Could you repeat the listing below exactly while leaving its pictures behind?

## Record extracts
■ ■ ■ ■ ■ ■ ■

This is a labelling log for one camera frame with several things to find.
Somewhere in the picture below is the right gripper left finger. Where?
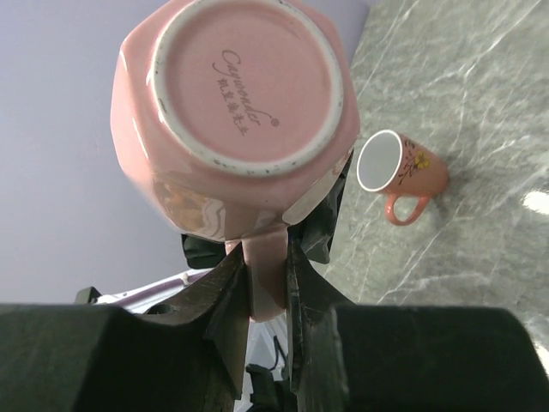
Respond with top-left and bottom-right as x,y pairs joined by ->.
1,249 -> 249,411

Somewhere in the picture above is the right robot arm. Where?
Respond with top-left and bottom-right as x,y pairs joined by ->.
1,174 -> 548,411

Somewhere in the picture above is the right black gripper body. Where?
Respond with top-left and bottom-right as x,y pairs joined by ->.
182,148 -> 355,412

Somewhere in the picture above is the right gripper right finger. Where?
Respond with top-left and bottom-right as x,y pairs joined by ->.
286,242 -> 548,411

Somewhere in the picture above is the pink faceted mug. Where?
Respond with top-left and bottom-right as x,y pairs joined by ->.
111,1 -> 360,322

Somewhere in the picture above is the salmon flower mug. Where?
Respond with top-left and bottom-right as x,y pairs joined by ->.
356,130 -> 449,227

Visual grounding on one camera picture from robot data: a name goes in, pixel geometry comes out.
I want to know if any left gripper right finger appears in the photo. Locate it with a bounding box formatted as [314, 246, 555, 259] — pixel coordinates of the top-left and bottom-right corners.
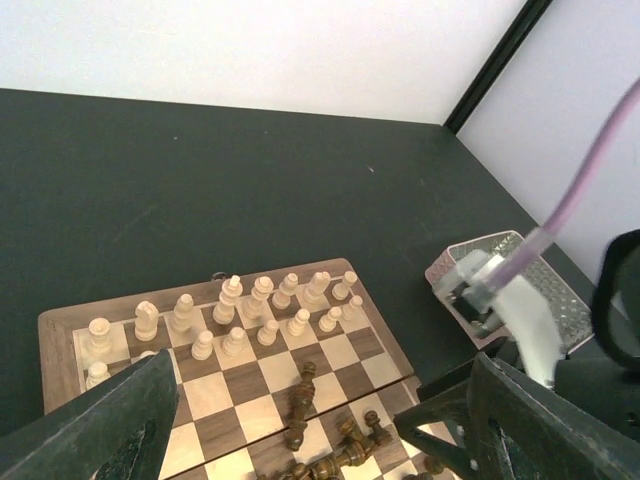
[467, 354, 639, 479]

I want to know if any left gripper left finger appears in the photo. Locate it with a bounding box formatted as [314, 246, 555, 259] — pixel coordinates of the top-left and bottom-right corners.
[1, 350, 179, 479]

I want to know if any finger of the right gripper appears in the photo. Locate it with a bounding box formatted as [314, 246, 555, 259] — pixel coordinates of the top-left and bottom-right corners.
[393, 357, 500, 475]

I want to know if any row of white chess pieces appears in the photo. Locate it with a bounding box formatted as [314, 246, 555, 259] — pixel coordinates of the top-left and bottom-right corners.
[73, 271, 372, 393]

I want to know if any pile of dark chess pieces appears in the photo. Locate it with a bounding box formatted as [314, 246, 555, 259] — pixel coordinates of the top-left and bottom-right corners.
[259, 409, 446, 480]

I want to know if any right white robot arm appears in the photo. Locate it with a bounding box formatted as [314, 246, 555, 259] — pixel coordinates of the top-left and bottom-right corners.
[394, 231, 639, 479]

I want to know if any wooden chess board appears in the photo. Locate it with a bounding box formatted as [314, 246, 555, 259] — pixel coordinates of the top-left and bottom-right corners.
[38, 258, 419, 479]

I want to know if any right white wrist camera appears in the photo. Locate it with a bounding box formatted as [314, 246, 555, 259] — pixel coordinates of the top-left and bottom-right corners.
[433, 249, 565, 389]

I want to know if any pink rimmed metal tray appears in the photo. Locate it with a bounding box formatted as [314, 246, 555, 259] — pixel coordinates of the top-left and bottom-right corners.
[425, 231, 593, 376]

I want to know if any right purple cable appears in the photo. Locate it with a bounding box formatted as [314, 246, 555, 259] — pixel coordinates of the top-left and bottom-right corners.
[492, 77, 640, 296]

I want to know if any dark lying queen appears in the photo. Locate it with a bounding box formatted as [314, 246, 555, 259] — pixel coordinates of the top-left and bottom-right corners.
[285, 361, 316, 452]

■ ■ ■ ■ ■ ■ ■

## Answer section
This is a labelling log for one camera frame with several things to find.
Somewhere in the picture below is the right gripper left finger. Where?
Respond with top-left and bottom-right as x,y pairs joined by ->.
1,249 -> 249,411

Somewhere in the picture above is the right robot arm. Where?
Respond with top-left and bottom-right as x,y pairs joined by ->.
1,174 -> 548,411

Somewhere in the picture above is the right black gripper body. Where?
Respond with top-left and bottom-right as x,y pairs joined by ->.
182,148 -> 355,412

Somewhere in the picture above is the right gripper right finger. Where?
Respond with top-left and bottom-right as x,y pairs joined by ->.
286,242 -> 548,411

Somewhere in the picture above is the pink faceted mug. Where?
Respond with top-left and bottom-right as x,y pairs joined by ->.
111,1 -> 360,322

Somewhere in the picture above is the salmon flower mug. Where?
Respond with top-left and bottom-right as x,y pairs joined by ->.
356,130 -> 449,227

Visual grounding on one camera picture from robot data: a name goes in, pixel geometry comes out.
I want to know if any left gripper right finger appears in the photo. Locate it with a bounding box formatted as [314, 246, 555, 259] — pixel coordinates of the top-left and bottom-right corners.
[467, 354, 639, 479]

I want to know if any left gripper left finger appears in the photo. Locate it with a bounding box formatted as [314, 246, 555, 259] — pixel coordinates of the top-left and bottom-right corners.
[1, 350, 179, 479]

I want to know if any finger of the right gripper appears in the photo. Locate it with a bounding box formatted as [314, 246, 555, 259] — pixel coordinates of the top-left and bottom-right corners.
[393, 357, 500, 475]

I want to know if any row of white chess pieces appears in the photo. Locate it with a bounding box formatted as [314, 246, 555, 259] — pixel coordinates of the top-left and bottom-right corners.
[73, 271, 372, 393]

I want to know if any pile of dark chess pieces appears in the photo. Locate it with a bounding box formatted as [314, 246, 555, 259] — pixel coordinates of the top-left and bottom-right corners.
[259, 409, 446, 480]

I want to know if any right white robot arm appears in the photo. Locate it with a bounding box formatted as [314, 246, 555, 259] — pixel coordinates of the top-left and bottom-right corners.
[394, 231, 639, 479]

I want to know if any wooden chess board appears in the photo. Locate it with a bounding box formatted as [314, 246, 555, 259] — pixel coordinates of the top-left and bottom-right corners.
[38, 258, 419, 479]

I want to know if any right white wrist camera appears in the photo. Locate it with a bounding box formatted as [314, 246, 555, 259] — pixel coordinates of the top-left and bottom-right corners.
[433, 249, 565, 389]

I want to know if any pink rimmed metal tray appears in the photo. Locate it with a bounding box formatted as [314, 246, 555, 259] — pixel coordinates of the top-left and bottom-right corners.
[425, 231, 593, 376]

I want to know if any right purple cable appears in the photo. Locate it with a bounding box formatted as [314, 246, 555, 259] — pixel coordinates of the top-left and bottom-right corners.
[492, 77, 640, 296]

I want to know if any dark lying queen appears in the photo. Locate it with a bounding box formatted as [314, 246, 555, 259] — pixel coordinates of the top-left and bottom-right corners.
[285, 361, 316, 452]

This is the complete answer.